TASK BRIEF → Each line below must be printed exactly as it stands.

EXERCISE DATA →

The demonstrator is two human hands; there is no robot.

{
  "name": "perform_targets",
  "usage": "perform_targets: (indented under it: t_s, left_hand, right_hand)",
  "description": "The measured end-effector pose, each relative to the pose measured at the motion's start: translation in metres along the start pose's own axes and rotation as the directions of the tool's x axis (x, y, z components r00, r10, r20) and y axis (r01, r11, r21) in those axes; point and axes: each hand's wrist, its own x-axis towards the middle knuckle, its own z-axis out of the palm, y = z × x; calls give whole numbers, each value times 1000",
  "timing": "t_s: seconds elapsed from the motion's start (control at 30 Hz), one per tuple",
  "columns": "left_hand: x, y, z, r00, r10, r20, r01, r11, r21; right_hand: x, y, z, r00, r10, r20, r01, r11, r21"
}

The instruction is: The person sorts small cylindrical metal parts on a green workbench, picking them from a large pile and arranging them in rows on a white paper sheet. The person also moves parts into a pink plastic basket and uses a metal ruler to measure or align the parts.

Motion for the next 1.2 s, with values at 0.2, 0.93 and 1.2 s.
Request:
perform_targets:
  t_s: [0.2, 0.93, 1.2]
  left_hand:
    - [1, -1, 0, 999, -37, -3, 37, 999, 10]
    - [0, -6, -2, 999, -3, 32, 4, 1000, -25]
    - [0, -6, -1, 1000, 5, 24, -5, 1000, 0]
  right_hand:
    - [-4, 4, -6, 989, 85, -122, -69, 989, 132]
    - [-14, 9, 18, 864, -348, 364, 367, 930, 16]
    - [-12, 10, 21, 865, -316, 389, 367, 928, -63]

ANSWER TO THE PROBLEM →
The demonstrator is two human hands; there is no robot.

{
  "name": "perform_targets",
  "usage": "perform_targets: (indented under it: t_s, left_hand, right_hand)",
  "description": "The measured end-effector pose, each relative to the pose measured at the motion's start: translation in metres along the start pose's own axes and rotation as the directions of the tool's x axis (x, y, z components r00, r10, r20) and y axis (r01, r11, r21) in those axes; point and axes: each hand's wrist, its own x-axis towards the middle knuckle, its own z-axis out of the palm, y = z × x; calls give whole numbers, each value times 1000",
  "timing": "t_s: seconds elapsed from the motion's start (control at 30 Hz), one per tuple",
  "columns": "left_hand: x, y, z, r00, r10, r20, r01, r11, r21; right_hand: x, y, z, r00, r10, r20, r01, r11, r21"
}

The instruction is: The person sorts small cylindrical metal parts on a green workbench, picking them from a large pile and arranging them in rows on a white paper sheet. The person also moves parts into a pink plastic basket and uses a metal ruler to measure or align the parts.

Motion for the next 1.2 s, with values at 0.2, 0.93 and 1.2 s.
Request:
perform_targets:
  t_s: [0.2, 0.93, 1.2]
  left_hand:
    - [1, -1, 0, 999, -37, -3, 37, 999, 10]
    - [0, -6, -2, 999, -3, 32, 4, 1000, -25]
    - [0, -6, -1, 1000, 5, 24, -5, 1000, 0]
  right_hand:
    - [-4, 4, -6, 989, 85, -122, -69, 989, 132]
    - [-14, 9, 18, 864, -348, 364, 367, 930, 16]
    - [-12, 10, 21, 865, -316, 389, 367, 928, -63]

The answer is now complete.